As regards the remedies for the excessive length of judicial proceedings, in particular the applicable provisions of the 2004 Act, they are described in the Court’s decisions in cases of Charzyński v. Poland no. 15212/03 (dec.), §§ 12-23, ECHR 2005-V and Ratajczyk v. Poland no. 11215/02 (dec.), ECHR 2005-VIII and the judgment in the case of Krasuski v. Poland, no. 61444/00, §§ 34-46, ECHR 2005-V.
COMPLAINT
The applicants complained under Article 6 of the Convention about excessive length of administrative proceedings in their case.
THE LAW
The applicants complained that the length of both sets of administrative proceedings in their case had been incompatible with the “reasonable time” requirement, laid down in Article 6 § 1 of the Convention, which reads as follows:
“In the determination of his civil rights and obligations ..., everyone is entitled to a ... hearing within a reasonable time by [a] ... tribunal...”
The Government raised a preliminary objection that the applicants had not exhausted domestic remedies available to them under Polish law, as required by Article 35 § 1 of the Convention. They maintained that the applicants failed to exhaust a remedy provided by Article 37 § 1 of the Code of the Administrative Procedure that is a complaint about an inactivity of an administrative organ.
In addition, in respect of the proceedings before the Poznan Regional Administrative Court and the Supreme Administrative Court, the Government stressed that the applicants should have exhausted remedies provided for in the 2004 Act.
The applicants contested the Government’s submissions.
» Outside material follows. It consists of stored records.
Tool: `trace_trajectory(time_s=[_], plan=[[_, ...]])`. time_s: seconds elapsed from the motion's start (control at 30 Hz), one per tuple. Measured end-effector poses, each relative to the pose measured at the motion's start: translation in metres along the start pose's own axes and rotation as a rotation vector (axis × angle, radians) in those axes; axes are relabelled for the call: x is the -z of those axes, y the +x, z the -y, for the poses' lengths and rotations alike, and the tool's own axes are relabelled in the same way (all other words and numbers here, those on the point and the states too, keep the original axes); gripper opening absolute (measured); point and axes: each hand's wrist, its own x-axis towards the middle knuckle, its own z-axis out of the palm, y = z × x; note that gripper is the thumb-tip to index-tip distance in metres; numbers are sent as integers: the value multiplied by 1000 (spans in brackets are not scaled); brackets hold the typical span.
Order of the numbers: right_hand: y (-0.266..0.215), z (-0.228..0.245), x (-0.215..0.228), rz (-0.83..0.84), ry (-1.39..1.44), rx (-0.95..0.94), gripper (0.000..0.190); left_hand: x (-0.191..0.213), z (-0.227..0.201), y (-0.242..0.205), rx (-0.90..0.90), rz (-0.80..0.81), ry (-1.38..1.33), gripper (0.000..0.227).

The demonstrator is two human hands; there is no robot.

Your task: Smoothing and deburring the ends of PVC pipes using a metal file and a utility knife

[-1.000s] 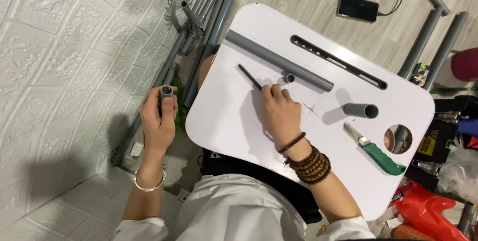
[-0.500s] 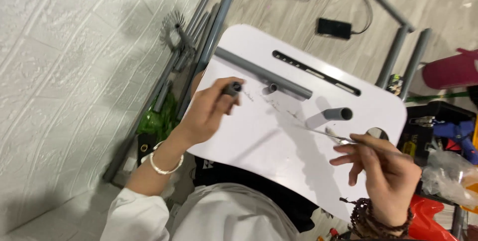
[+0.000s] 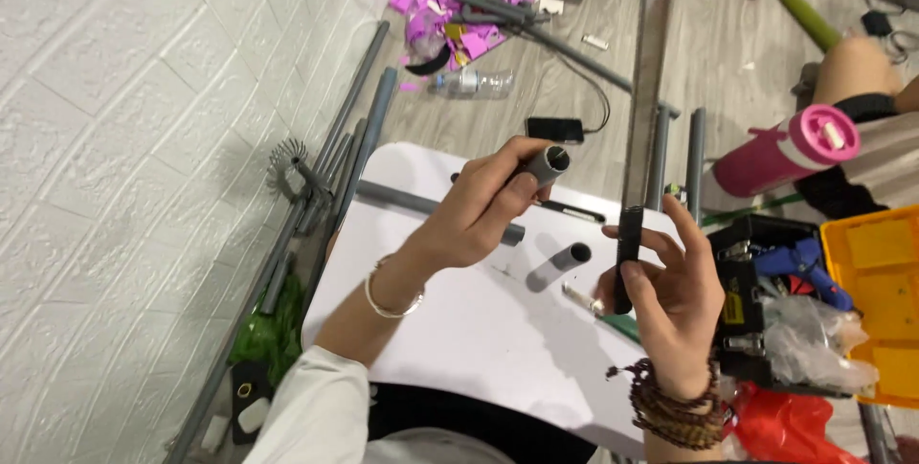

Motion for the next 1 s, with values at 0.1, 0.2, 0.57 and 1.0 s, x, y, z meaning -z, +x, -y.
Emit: trace_trajectory(time_s=[0.1,0.2,0.57,1.0], plan=[[6,-14,-8,-121,-149,184,45,-11,-2,11,-103,-61,-183,41],[15,-15,-18,-70,-220,211,22,-19,8,10,-110,-160,-273,38],[8,-31,-26,166,-225,99,27,-10,-9,0,155,-213,-109,39],[1,-31,-37,62,-363,183,27,-13,-12,0,164,-223,-126,31]])
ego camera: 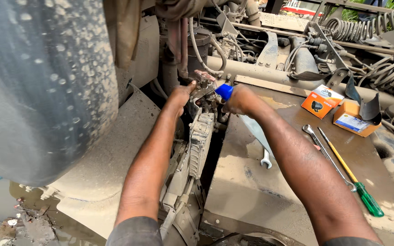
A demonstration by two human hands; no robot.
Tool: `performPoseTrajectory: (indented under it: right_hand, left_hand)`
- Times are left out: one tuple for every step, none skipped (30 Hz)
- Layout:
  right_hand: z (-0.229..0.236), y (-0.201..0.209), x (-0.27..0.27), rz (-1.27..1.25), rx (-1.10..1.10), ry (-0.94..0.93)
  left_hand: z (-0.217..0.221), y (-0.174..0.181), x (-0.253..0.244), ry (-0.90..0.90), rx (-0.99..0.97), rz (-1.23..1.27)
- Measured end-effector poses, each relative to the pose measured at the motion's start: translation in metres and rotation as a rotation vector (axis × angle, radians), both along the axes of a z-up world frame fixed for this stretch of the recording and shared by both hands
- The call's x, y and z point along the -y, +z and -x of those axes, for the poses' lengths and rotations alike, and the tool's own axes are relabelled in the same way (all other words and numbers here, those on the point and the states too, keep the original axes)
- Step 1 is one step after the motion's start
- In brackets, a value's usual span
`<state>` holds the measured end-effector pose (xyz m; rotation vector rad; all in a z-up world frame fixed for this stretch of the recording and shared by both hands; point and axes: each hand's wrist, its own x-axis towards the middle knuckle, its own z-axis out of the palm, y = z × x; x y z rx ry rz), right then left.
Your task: The person uses wrenches and pliers to loosen and tighten various bolts and components on a truck engine, then applies a liquid from a spray bottle to the parts.
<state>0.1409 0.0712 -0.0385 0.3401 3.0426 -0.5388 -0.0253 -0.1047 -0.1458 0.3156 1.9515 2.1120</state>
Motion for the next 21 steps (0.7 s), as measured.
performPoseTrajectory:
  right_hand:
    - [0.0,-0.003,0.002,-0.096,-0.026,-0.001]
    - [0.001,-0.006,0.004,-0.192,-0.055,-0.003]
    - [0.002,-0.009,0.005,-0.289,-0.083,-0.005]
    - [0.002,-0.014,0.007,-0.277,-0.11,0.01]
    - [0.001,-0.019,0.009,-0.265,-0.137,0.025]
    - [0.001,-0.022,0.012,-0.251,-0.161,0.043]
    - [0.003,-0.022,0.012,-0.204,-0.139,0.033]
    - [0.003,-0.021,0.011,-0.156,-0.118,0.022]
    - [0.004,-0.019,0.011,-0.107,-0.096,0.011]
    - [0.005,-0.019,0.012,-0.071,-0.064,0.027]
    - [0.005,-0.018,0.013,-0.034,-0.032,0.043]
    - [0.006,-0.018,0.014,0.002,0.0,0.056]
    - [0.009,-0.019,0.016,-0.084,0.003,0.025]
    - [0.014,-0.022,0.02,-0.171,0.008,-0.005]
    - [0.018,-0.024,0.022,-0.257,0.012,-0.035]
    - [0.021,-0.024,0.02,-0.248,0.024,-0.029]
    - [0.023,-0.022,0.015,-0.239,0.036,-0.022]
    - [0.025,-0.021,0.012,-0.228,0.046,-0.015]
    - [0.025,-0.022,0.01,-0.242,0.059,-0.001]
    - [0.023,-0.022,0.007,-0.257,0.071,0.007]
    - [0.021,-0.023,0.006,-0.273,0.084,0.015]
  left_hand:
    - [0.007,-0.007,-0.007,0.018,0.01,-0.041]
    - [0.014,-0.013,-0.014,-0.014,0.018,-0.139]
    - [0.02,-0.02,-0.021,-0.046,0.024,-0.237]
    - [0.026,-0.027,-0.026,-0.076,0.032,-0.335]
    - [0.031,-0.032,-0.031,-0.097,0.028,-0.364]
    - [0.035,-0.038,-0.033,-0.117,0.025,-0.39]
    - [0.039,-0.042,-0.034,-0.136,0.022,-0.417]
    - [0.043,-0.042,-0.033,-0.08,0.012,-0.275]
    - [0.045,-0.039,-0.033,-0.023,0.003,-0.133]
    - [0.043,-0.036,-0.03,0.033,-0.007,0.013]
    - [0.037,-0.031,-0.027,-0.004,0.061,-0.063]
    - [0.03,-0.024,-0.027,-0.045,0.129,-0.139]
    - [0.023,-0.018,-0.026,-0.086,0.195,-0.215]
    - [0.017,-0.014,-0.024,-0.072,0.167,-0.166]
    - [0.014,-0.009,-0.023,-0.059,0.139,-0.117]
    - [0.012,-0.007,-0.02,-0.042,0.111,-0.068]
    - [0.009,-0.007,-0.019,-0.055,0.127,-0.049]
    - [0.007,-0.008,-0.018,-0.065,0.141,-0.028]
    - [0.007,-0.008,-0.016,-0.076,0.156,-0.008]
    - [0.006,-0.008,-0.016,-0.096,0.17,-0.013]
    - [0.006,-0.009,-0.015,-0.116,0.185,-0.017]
The Court reiterates that the purpose of the rule of exhaustion of domestic remedies referred to in Article 35 § 1 is to afford Contracting States an opportunity of preventing or putting right the violations alleged against them before those allegations are submitted to the Court. In that way Article 35 § 1 obliges the applicant to try available remedies that relate to the breach alleged by him (see, among other authorities, Bukowski v. Poland (dec.), no. 38665/97, 11 June 2002, and Futro v. Poland (dec.), no. 51832/99, 3 June 2003).
Examining the instant case, the Court notes that the applicants failed to file a complaint about inactivity in respect of the non-judicial stage of the administrative proceedings, they also failed to lodge a complaint under the 2004 Act in respect of the judicial stage thereof.
The Court observes that the applicants have not contested the availability of the remedies relied on by the Government.
The judicial administrative proceedings in the present case lasted between an unspecified date after October 2002 and 13 May 2005. In respect of that set of proceedings the applicants could have availed themselves of the remedy under the 2004 Act, the more so since the proceedings were of considerable length (over two years and six months). Therefore, the Court finds that the applicants did not exhaust the available domestic remedies.
It follows that the application must be rejected under Article 35 §§ 1 and 4 of the Convention for non-exhaustion of domestic remedies.
For these reasons, the Court unanimously
Declares the application inadmissible.